DATASET CONTENT:
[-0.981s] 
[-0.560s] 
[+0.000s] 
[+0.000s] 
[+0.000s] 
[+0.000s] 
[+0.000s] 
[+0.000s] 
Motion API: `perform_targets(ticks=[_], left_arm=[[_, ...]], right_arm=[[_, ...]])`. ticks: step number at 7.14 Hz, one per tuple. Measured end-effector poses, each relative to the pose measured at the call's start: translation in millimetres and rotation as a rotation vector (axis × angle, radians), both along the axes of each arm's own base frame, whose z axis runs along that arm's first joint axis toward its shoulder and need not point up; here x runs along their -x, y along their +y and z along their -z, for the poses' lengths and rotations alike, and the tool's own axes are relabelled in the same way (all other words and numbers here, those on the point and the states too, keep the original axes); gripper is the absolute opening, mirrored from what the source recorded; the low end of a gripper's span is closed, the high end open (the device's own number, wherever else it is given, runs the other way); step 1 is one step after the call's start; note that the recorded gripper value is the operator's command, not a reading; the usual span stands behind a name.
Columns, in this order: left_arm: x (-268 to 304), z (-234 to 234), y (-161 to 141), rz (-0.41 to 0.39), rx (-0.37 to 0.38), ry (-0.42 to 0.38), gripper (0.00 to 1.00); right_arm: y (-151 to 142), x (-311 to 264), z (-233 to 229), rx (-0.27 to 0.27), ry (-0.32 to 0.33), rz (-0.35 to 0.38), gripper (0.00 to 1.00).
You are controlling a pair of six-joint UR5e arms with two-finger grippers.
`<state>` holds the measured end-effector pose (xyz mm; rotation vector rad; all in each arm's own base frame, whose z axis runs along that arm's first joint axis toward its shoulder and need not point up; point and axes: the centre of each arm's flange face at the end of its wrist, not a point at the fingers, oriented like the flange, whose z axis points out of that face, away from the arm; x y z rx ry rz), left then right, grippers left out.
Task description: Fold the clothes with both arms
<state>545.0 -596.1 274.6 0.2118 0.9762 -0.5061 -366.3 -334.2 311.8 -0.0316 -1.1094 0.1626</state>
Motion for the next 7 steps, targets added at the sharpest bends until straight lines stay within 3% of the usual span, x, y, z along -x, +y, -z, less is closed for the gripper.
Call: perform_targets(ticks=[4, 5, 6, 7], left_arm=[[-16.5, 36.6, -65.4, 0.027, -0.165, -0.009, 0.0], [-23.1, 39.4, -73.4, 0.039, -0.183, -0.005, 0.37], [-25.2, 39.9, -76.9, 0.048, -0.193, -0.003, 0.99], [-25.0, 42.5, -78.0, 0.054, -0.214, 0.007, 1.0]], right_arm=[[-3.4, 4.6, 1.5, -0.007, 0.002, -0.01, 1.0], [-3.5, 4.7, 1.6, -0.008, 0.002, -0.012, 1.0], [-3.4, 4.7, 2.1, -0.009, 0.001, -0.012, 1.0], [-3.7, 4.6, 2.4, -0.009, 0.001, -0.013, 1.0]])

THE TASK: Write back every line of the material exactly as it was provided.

SOLUTION TO THIS TASK:
[-0.981s] 
[-0.560s] 
[+0.000s] 
[+0.000s] 
[+0.000s] 
[+0.000s] 
[+0.000s] 
[+0.000s] 
Motion API: `perform_targets(ticks=[_], left_arm=[[_, ...]], right_arm=[[_, ...]])`. ticks: step number at 7.14 Hz, one per tuple. Measured end-effector poses, each relative to the pose measured at the call's start: translation in millimetres and rotation as a rotation vector (axis × angle, radians), both along the axes of each arm's own base frame, whose z axis runs along that arm's first joint axis toward its shoulder and need not point up; here x runs along their -x, y along their +y and z along their -z, for the poses' lengths and rotations alike, and the tool's own axes are relabelled in the same way (all other words and numbers here, those on the point and the states too, keep the original axes); gripper is the absolute opening, mirrored from what the source recorded; the low end of a gripper's span is closed, the high end open (the device's own number, wherever else it is given, runs the other way); step 1 is one step after the call's start; note that the recorded gripper value is the operator's command, not a reading; the usual span stands behind a name.
Columns, in this order: left_arm: x (-268 to 304), z (-234 to 234), y (-161 to 141), rz (-0.41 to 0.39), rx (-0.37 to 0.38), ry (-0.42 to 0.38), gripper (0.00 to 1.00); right_arm: y (-151 to 142), x (-311 to 264), z (-233 to 229), rx (-0.27 to 0.27), ry (-0.32 to 0.33), rz (-0.35 to 0.38), gripper (0.00 to 1.00).
You are controlling a pair of six-joint UR5e arms with two-finger grippers.
`<state>` holds the measured end-effector pose (xyz mm; rotation vector rad; all in each arm's own base frame, whose z axis runs along that arm's first joint axis toward its shoulder and need not point up; point and axes: the centre of each arm's flange face at the end of its wrist, not a point at the fingers, oriented like the flange, whose z axis points out of that face, away from the arm; x y z rx ry rz), left then right, grippers left out.
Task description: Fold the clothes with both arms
<state>545.0 -596.1 274.6 0.2118 0.9762 -0.5061 -366.3 -334.2 311.8 -0.0316 -1.1094 0.1626</state>
Motion for the next 7 steps, targets added at the sharpest bends until straight lines stay within 3% of the usual span, x, y, z along -x, +y, -z, less is closed for the gripper.
Call: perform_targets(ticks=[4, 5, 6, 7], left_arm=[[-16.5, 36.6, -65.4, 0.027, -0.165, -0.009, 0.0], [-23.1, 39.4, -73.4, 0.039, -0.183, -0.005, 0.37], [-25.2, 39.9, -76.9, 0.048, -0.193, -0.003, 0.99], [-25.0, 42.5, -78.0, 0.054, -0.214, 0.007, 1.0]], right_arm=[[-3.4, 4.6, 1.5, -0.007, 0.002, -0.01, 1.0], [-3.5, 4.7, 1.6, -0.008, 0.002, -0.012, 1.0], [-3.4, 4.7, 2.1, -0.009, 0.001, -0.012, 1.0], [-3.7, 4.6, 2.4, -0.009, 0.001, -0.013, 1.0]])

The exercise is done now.